Even though cybersecurity solutions are becoming increasingly sophisticated, hackers are still managing to keep up even with the most advanced technologies. Furthermore, companies get so caught up in trying to adopt new technologies in their endless search for 100% protection that they forget to keep an eye on the basics.
According to Kaspersky, more than 80% of all cyber-incidents are caused by human error. This shows that no matter how much you invest in your organization’s security, in the end it still comes down to educating your employees and having some basic provisions in place. Not only should you educate your employees on what they’re supposed to (not) do, but you should also make sure they have no way of accessing controls that could compromise your organization’s network.
Default or Weak Passwords
According to InfoSec Institute, this issue has been around ever since computers were invented and is still responsible for the majority of cyberattacks in the world. I think most of us used something like ‘password123’ for a throwaway email, but when it comes to corporate accounts, there’s much more at stake than a Pinterest board or an inbox filled with spam. When a password is that predictable, the hacker doesn’t even need programming knowledge to get into your network – they just have to guess. Another mistake employees make is leaving the default passwords for certain application suites, development software, and enterprise solutions. These default passwords are easy to find out and generally lack the complexity required for solid protection.
The solution? Educating your employees on proper password etiquette and showing them the severe consequences of cyber breaches can open their eyes to the risks of weak passwords. It’s not a foolproof solution, but don’t underestimate the impact of direct contact and communication. You could also set custom password requirements (password must contain a number, a symbol etc.) where possible, which is a common technique organizations use to force users into creating more complex passwords.
Phishing
Phishing is one of the most basic means of attacking an organization. The attacker tricks their victim by deceiving them into clicking a malicious link concealed in an email, a private message, or even a legitimate-looking ad. From there, the victim is led to a web page that’s also designed to look as close to the real thing as possible and prompted to enter confidential information, which can vary from credentials for various services, credit card numbers, Social Security numbers and other sensitive data.
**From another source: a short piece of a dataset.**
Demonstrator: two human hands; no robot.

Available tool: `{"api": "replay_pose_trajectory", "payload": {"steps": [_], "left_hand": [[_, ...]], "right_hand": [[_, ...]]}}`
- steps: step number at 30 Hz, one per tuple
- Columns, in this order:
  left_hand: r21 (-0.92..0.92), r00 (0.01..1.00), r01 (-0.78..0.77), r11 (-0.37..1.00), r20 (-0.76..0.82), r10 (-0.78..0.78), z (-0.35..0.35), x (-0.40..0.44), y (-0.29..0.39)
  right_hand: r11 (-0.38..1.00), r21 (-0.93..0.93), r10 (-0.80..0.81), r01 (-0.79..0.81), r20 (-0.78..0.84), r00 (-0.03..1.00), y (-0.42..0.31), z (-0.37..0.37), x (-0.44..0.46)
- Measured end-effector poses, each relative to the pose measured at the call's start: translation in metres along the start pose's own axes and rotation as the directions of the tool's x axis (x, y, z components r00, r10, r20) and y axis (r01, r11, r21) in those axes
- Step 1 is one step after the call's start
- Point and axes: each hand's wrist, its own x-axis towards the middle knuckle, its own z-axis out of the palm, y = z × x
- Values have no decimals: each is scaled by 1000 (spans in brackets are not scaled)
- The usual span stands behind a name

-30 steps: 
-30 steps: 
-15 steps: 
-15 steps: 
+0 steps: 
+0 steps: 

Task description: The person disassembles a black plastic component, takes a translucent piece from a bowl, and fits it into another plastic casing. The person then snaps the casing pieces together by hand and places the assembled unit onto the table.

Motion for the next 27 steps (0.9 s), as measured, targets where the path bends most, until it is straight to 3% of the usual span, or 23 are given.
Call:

You might think that you have to be naïve to fall for such a trick, but recent statistics say otherwise. A Verizon report revealed that about one in 14 people still click on phishing emails, regardless of awareness training. Furthermore, as of September 2017 Kaspersky Labs products blocked 51 million attempts to open a phishing page that year, while mobile ransomware attacks were up 250 percent since January 2017. IronScales’ own research estimates that 95 percent of all successful cyber-attacks start with phishing – and it’s no surprise. Hackers have started emulating login pages of popular services such as iTunes and sending security alerts to mobile users, prompting them to change their passwords. These attacks are also sent from addresses that are meant to closely resemble a legitimate source.
The best way to counteract phishing at an enterprise level? Train your employees to be skeptical about everything that lands in their inbox. Tell them to make sure they check the sender every time they get an unprompted link. You can also hire security experts to carry out sting operations to figure out how many employees actually fall for an experimental phishing attack.
Unauthorized Application Installation/Usage
Most organizations don’t give their employees administrator privileges on their work computers – this is one of the reasons. When a user installs a third-party application, they give that app permission to run potentially malicious code – and while it should be easy to verify the authenticity of a third-party application, many people just don’t. This is a huge error, given that even a small application can wreak havoc on a device. It just takes the execution of one small script, once administrative privileges have been granted, for any program to take control of the whole computer.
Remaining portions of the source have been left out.